=== Aim of the exercise ===
The lines to be extracted run from the start of the listing through the line containing "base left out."; copy them exactly and nothing else.

= Beginning of Section =

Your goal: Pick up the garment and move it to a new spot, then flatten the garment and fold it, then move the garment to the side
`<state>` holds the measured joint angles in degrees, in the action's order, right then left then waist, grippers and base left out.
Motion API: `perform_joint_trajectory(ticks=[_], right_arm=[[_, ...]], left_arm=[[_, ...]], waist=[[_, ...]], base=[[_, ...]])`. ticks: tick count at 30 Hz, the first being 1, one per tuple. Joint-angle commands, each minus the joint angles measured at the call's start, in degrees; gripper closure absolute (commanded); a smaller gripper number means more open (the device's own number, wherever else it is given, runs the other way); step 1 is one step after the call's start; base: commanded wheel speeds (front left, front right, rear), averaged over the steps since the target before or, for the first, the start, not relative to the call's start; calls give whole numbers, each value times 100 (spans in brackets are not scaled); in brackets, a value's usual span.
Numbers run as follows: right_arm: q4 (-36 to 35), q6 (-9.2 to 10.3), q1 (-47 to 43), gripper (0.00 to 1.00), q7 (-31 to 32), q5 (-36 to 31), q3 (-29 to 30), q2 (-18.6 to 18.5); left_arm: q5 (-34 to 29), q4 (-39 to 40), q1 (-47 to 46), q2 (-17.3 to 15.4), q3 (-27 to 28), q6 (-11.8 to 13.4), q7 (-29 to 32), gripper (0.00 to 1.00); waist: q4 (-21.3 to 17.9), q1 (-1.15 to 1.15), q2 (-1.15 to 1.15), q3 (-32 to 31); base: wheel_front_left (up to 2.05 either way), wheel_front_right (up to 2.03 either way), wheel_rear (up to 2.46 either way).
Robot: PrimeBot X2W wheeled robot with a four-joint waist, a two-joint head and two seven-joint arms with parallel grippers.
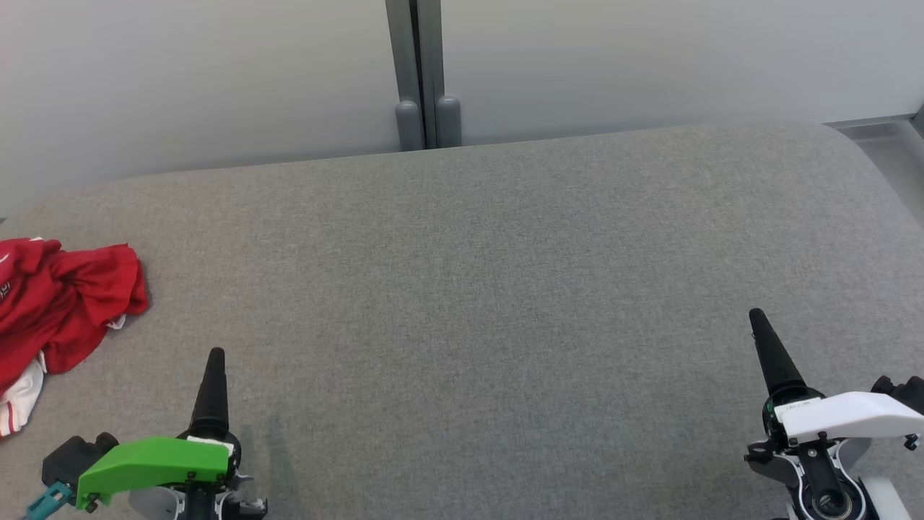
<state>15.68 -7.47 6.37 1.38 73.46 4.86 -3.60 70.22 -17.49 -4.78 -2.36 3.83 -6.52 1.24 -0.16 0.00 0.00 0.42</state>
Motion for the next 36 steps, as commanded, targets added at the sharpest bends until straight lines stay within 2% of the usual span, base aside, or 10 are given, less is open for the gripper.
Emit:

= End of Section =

=== Result below ===
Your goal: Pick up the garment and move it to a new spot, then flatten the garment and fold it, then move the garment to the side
`<state>` holds the measured joint angles in degrees, in the action's order, right then left then waist, grippers and base left out.

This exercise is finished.